RECORDS FOR THE EXERCISE START

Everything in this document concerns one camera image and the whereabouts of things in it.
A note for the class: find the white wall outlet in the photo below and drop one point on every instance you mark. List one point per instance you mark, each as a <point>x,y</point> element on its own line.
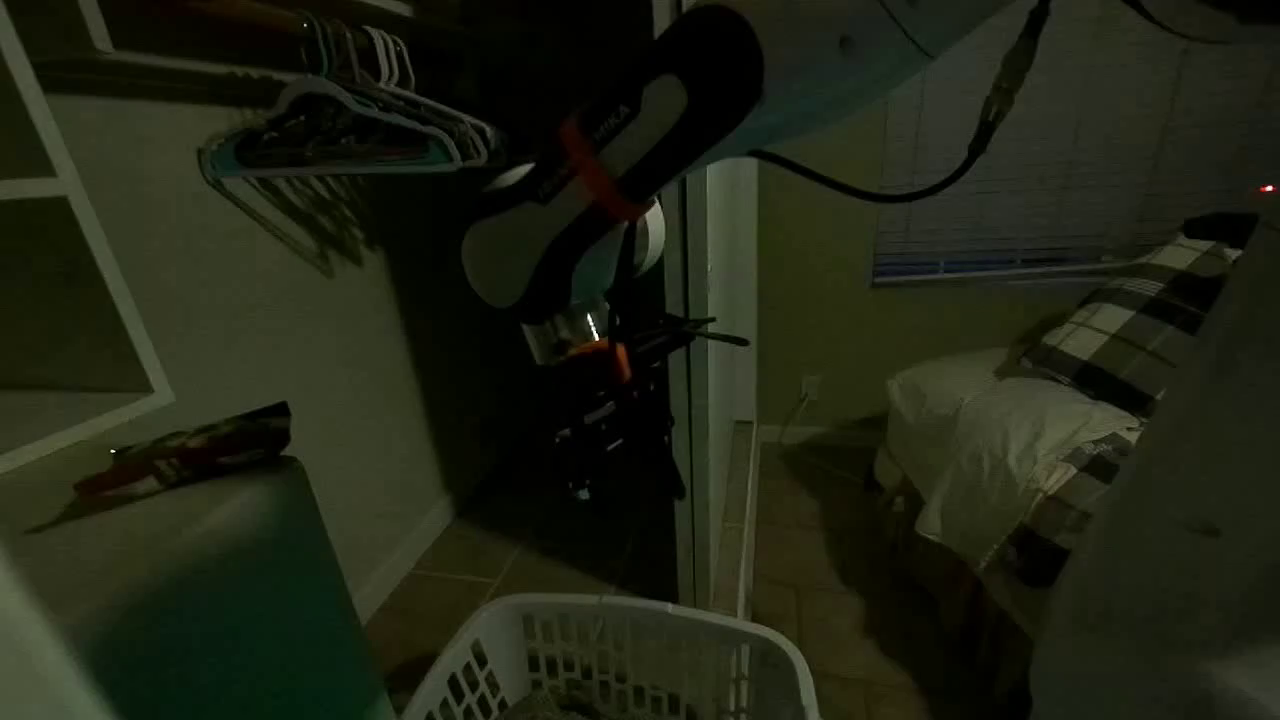
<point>810,390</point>

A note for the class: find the black white plaid pillow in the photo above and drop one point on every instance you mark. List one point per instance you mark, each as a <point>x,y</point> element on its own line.
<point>1120,325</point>

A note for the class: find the white door frame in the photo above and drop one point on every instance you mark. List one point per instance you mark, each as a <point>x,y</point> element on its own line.
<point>724,335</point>

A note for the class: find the dark cloth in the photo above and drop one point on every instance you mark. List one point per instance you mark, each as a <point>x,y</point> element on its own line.
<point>186,449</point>

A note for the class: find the plaid bed blanket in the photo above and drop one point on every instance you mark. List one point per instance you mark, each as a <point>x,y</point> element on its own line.
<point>1067,512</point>

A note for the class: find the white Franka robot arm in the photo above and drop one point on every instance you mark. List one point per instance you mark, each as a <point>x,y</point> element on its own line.
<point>825,55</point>

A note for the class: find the bed with white sheet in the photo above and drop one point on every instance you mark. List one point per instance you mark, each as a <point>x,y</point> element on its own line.
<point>986,440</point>

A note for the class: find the white plastic laundry basket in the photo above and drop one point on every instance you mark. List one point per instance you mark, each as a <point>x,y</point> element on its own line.
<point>627,655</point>

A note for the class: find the white plastic clothes hanger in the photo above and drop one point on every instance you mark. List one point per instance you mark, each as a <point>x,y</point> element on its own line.
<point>427,101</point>

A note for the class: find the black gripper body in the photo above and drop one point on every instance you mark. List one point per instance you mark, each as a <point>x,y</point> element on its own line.
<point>615,415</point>

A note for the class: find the wooden closet rod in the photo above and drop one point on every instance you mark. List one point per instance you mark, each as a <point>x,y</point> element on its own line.
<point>226,14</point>

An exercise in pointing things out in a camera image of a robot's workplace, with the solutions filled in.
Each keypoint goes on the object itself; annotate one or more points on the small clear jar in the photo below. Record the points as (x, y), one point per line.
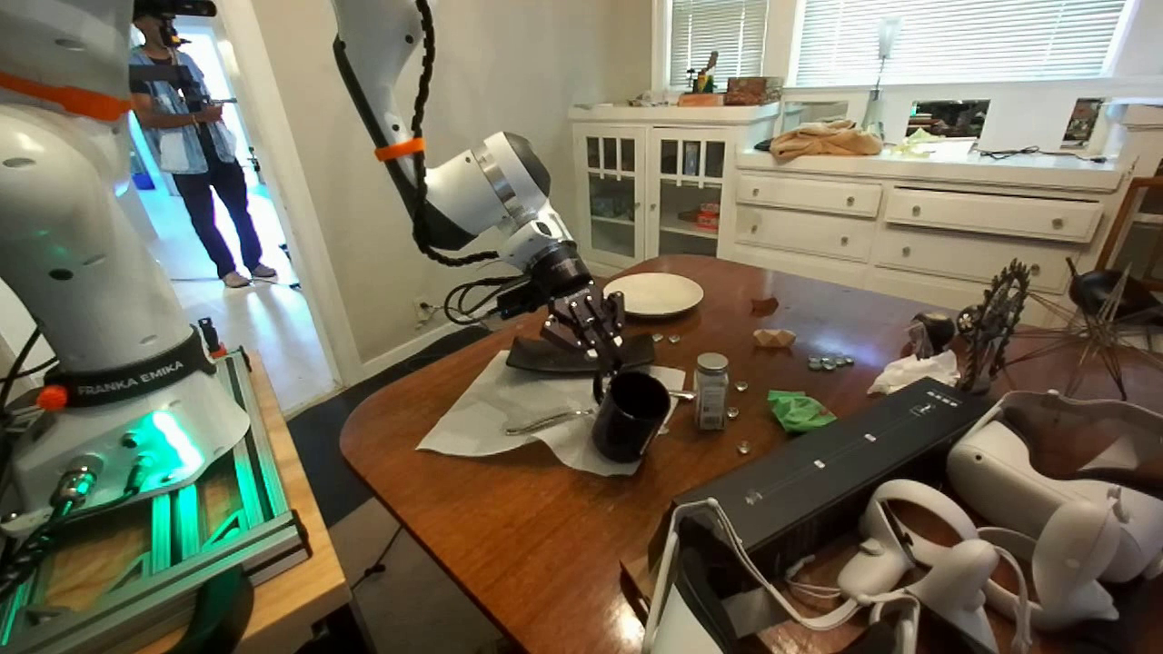
(713, 395)

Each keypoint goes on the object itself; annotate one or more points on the bread basket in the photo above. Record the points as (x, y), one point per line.
(822, 145)

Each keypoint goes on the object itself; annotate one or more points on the white glass-door cabinet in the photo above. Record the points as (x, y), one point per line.
(654, 195)

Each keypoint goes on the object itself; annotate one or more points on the black tripod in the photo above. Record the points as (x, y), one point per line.
(1094, 302)

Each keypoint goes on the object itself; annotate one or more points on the white crumpled tissue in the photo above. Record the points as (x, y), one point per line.
(911, 371)

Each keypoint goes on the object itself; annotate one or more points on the long black box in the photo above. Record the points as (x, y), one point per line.
(822, 475)

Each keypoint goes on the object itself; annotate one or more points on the white VR controller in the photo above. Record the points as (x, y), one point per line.
(933, 567)

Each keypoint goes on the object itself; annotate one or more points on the white drawer dresser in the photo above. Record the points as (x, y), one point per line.
(945, 229)

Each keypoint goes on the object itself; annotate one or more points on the small brown nut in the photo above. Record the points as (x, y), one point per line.
(763, 302)

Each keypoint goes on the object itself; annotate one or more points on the black mug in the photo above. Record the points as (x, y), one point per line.
(632, 419)

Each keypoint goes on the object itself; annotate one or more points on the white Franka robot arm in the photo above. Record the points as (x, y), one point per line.
(73, 243)

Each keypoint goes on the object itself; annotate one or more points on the standing person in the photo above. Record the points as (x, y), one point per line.
(194, 134)

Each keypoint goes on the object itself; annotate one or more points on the small black toy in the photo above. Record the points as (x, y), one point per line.
(933, 332)

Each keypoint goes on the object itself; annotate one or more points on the dark decorative plant ornament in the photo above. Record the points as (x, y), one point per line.
(998, 320)

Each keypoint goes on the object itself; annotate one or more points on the white round plate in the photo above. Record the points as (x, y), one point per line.
(654, 293)

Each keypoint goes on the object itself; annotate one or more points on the brown wooden chair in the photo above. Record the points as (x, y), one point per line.
(1133, 220)

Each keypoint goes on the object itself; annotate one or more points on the white VR headset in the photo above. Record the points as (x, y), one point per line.
(1065, 484)

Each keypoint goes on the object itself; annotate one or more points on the white window blind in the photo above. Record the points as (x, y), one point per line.
(718, 39)
(957, 43)

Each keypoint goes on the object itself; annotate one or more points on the green crumpled wrapper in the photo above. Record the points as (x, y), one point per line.
(798, 411)

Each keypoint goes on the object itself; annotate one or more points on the white paper towel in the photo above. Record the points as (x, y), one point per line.
(495, 419)

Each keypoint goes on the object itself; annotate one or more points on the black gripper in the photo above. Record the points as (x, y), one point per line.
(585, 316)

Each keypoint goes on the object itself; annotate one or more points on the small tan object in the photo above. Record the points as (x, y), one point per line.
(770, 338)

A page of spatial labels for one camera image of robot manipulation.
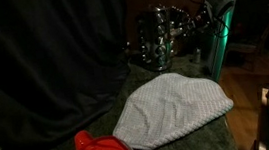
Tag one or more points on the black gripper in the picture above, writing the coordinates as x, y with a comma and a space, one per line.
200, 20

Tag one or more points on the stainless steel spice rack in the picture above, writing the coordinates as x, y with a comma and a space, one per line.
156, 39

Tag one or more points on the glass spice bottle steel lid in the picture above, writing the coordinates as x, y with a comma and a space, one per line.
197, 55

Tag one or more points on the grey waffle dish towel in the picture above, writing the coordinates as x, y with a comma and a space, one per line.
171, 109

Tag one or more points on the black curtain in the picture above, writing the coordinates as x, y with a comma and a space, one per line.
46, 67

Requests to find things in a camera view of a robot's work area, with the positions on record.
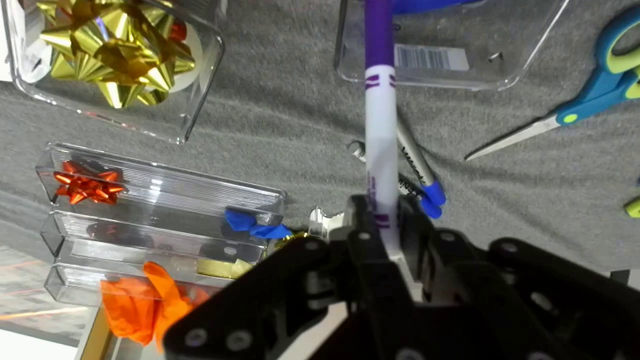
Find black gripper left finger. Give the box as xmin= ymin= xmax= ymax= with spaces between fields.
xmin=161 ymin=194 xmax=423 ymax=360

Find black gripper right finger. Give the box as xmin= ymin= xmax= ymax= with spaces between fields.
xmin=397 ymin=197 xmax=640 ymax=360

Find blue and green scissors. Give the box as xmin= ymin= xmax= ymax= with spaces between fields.
xmin=462 ymin=7 xmax=640 ymax=165

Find gold gift bow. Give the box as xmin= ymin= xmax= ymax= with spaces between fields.
xmin=33 ymin=0 xmax=198 ymax=112

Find purple and white marker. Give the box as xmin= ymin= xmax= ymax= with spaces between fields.
xmin=361 ymin=0 xmax=426 ymax=303

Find grey felt table cloth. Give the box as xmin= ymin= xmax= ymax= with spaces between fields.
xmin=0 ymin=0 xmax=640 ymax=351

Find clear plastic bow container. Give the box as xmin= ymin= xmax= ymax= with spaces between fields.
xmin=0 ymin=0 xmax=227 ymax=146

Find clear plastic container with barcode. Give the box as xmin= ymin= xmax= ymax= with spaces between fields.
xmin=331 ymin=0 xmax=571 ymax=95

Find clear compartment organizer tray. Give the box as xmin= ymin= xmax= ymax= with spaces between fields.
xmin=36 ymin=141 xmax=289 ymax=360

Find yellow-green plastic piece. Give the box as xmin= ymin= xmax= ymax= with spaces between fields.
xmin=621 ymin=194 xmax=640 ymax=222

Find small red gift bow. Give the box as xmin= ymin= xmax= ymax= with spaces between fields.
xmin=52 ymin=160 xmax=128 ymax=209

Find blue balloon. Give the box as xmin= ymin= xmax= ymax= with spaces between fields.
xmin=221 ymin=206 xmax=295 ymax=245

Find orange balloon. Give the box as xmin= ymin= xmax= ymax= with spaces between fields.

RECORDS FOR THE EXERCISE END

Show me every line of the entries above that holds "image".

● **EXERCISE ANSWER**
Everything in this document concerns one camera image and the whereabouts of things in it.
An exercise in pointing things out in a camera image of a robot's workplace, with the solutions filled in.
A page of spatial labels for one camera image of robot manipulation.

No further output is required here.